2 p.m.: I worked with another colleague, Kyle, to draft some supply chain talking points for one of our other clients. He made the last round of edits, so I clean up the document and then share it with Kat, who is the most experienced of us working with this client. We definitely need his eyes on this before sending him back to them, which I will do tomorrow.

3 p.m.: Because many of my friends are still working from home now, we’re trying to take advantage of co-working opportunities before anyone gets called back to the office. (That person won’t be me, because Fenway has never had an office.) I take the subway to the National Arts Club in Gramercy Park, home of the Newswomen’s Club of New York, where I meet up with my friends Laura and Sophie. , respectively editor-in-chief of a newspaper and a magazine.

3:30 p.m.: I’m doing an editing pass on an op-ed for a nonprofit leader that my colleague Patricia has been working on for some time. We also engage in light speculation about Wordle’s future following its recent acquisition by The New York Times.

5:45 p.m.: I submit today’s recording as a bulleted list on Slack, where we are prompted to recap our day at 5:29 p.m. It’s a way to stay accountable in a relatively cold, decentralized workplace – and to let people know if you’re having a light week and are free to help edit more parts or take on new assignments. Miraculously, none of my friends have work spilling over into the evening, which is our cue to order a glass of wine. We also get deviled eggs, the exact kind of pass menu item that I can’t resist. There’s a great Negroni under pressure here, but none of us are up to the challenge on this particular weekday.

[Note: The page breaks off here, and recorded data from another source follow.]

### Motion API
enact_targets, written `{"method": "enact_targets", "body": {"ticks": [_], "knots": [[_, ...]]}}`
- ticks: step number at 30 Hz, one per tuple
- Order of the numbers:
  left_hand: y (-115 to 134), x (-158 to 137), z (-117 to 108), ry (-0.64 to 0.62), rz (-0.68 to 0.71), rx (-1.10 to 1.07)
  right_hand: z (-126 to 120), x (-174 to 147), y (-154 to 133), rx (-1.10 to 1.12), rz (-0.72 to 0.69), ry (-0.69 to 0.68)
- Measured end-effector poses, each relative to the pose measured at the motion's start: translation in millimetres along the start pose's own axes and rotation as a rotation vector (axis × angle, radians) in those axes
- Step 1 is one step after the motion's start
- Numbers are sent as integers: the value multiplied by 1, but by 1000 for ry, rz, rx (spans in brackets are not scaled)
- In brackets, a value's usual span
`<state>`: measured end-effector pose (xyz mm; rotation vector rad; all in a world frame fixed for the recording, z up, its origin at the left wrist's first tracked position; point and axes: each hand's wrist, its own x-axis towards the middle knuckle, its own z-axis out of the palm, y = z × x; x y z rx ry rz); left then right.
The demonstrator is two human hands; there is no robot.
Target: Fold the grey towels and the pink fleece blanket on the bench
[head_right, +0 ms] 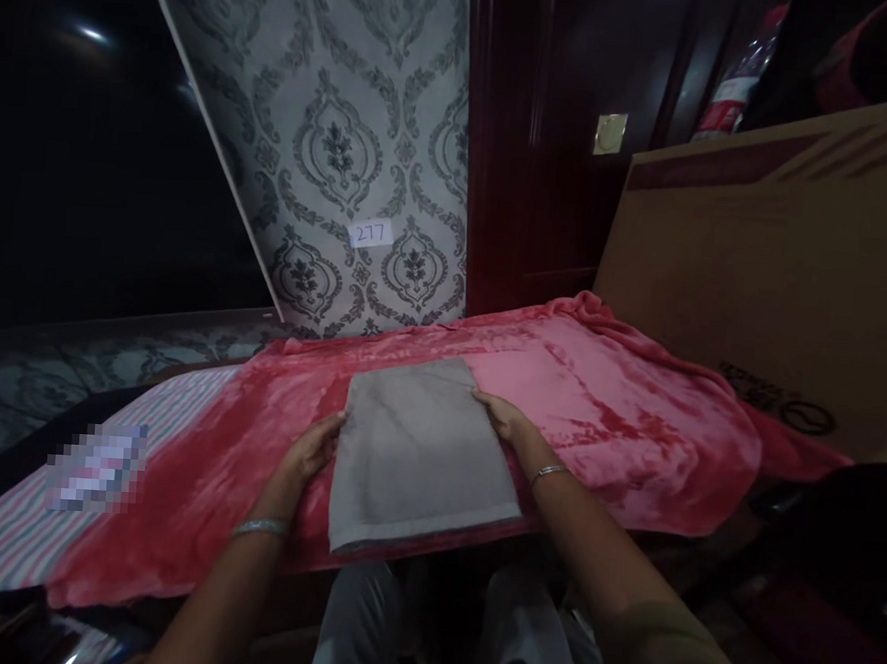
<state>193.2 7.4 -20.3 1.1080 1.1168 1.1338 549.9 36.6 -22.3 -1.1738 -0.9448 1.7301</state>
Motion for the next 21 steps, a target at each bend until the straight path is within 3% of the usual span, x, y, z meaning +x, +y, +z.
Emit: {"method": "enact_targets", "body": {"ticks": [3,8,12,17,21], "knots": [[0,-1,8,2,27,-1,-2,-9,3,1,26,13],[-4,-1,19,58,106,27,4,-17,4,-33,-74,-61],[0,3,17,132,51,59,14,-19,-1,-20,-115,0],[33,-7,28,152,-27,88,21,-60,-15,10,-324,-35],[71,-8,68,145,50,246,6,-120,-33,34,-445,95]]}}
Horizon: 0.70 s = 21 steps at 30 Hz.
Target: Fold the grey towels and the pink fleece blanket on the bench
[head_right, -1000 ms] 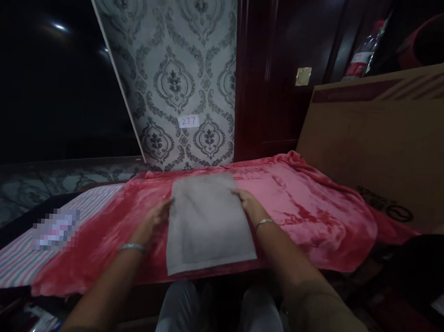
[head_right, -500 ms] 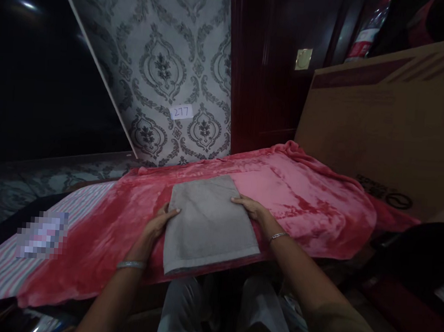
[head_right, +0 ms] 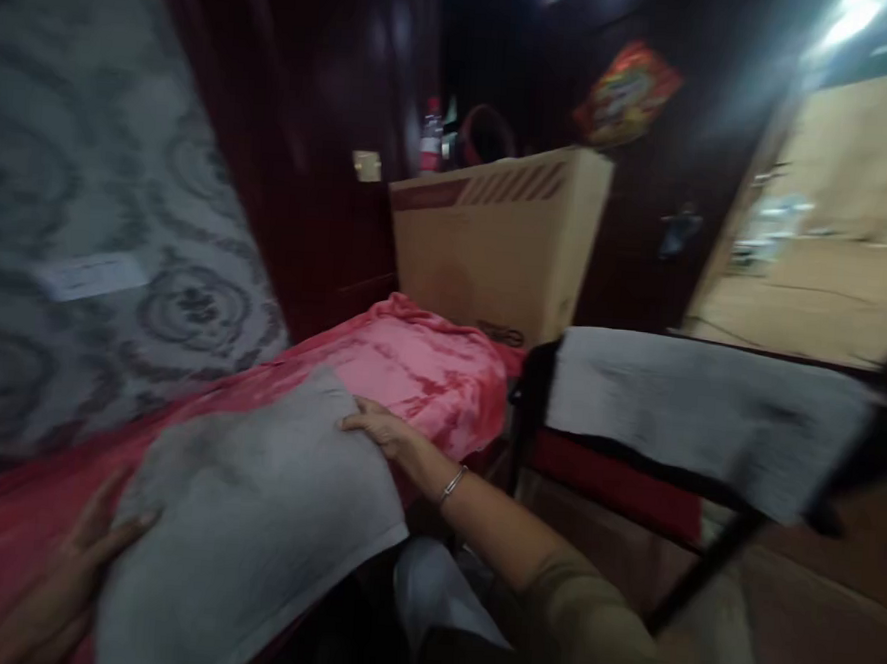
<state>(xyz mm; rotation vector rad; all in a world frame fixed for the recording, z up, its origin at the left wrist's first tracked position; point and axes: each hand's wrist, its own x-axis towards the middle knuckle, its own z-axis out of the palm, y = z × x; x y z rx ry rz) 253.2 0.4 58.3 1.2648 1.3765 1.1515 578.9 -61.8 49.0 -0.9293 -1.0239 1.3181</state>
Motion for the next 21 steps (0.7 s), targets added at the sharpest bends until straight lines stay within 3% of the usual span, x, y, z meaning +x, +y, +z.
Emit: {"method": "enact_targets", "body": {"ticks": [3,8,11,14,17,21], "knots": [[38,-5,48,-95,115,-1,-27,-44,-41,-16,-132,147],[98,-30,154,-444,281,-163,-73,-141,-113,-103,-236,464],[130,-51,223,-646,354,-260,-100,-201,-148,-102,-369,585],[154,-76,293,-877,433,-353,-129,-257,-174,-121,-482,712],[173,-100,363,-1076,531,-417,-158,-306,-195,-164,-501,884],[192,-123,447,-1237,561,-448,-197,-352,-215,-198,-513,1039]]}}
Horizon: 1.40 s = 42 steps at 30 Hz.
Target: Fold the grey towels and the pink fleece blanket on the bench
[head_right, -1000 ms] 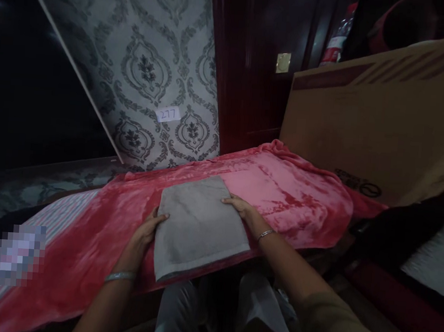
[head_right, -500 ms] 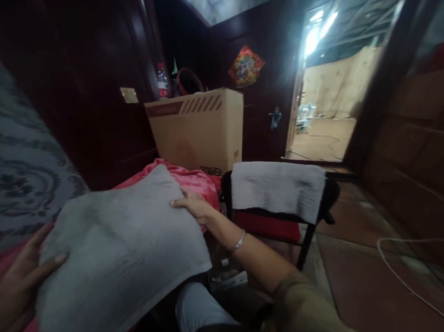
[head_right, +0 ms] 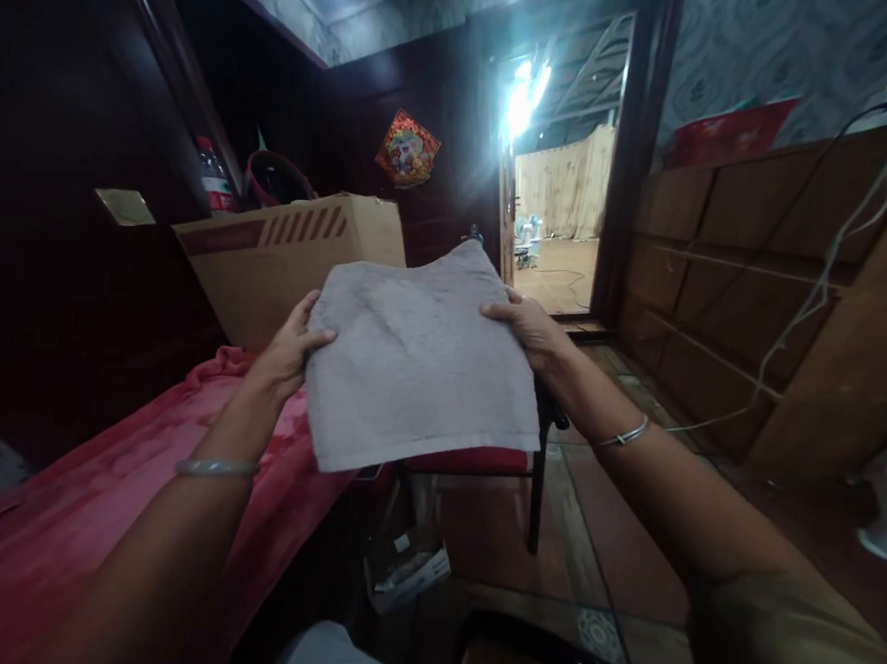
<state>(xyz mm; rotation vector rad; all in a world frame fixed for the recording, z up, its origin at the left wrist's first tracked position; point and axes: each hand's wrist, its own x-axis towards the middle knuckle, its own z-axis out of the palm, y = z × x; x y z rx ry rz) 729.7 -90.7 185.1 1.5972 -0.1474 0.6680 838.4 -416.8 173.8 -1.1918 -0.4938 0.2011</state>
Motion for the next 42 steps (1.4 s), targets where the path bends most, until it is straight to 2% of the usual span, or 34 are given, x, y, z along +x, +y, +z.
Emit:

6 p.m.: I just had a brainwave about a track we were hoping to assign to The Drift magazine, a literary magazine that I help edit (as part of an all-volunteer team). I remember an exciting writer we zoomed with last fall might be suitable for an article we wanted to assign to pandemic-era fiction, so I write a short email offering him that, which I share with our founding editors, Rebecca and Kiara. They make some adjustments and send it.

6:30 p.m.: Sophie and I realized we were heading to the same book party tonight, so we walk down together to the loft in Soho where it’s being held. We make a dent in the hors d’oeuvres table before the room fills up, but the main event is yet to come. The book is about public monuments and the author (art crime professor Erin Thompson) had a cake made in the shape of an old Confederate monument – which she then smashes with a small mallet!

9 p.m.: Still, hours of small bites have taken their toll, and I’m consumed with thoughts of pizza. I head to Upside Pizza in a runaway state and get a plain Sicilian slice and a slice of pepperoni. They feed me for the short walk to my boyfriend’s house in the East Village. He has to take a call in another time zone before bedtime, so (after scrolling my phone for a while) I launch into “In a budding grove“, the second volume “In Search of Lost Time”, which a few friends and I are trying to read in full this year. It’s been great so far!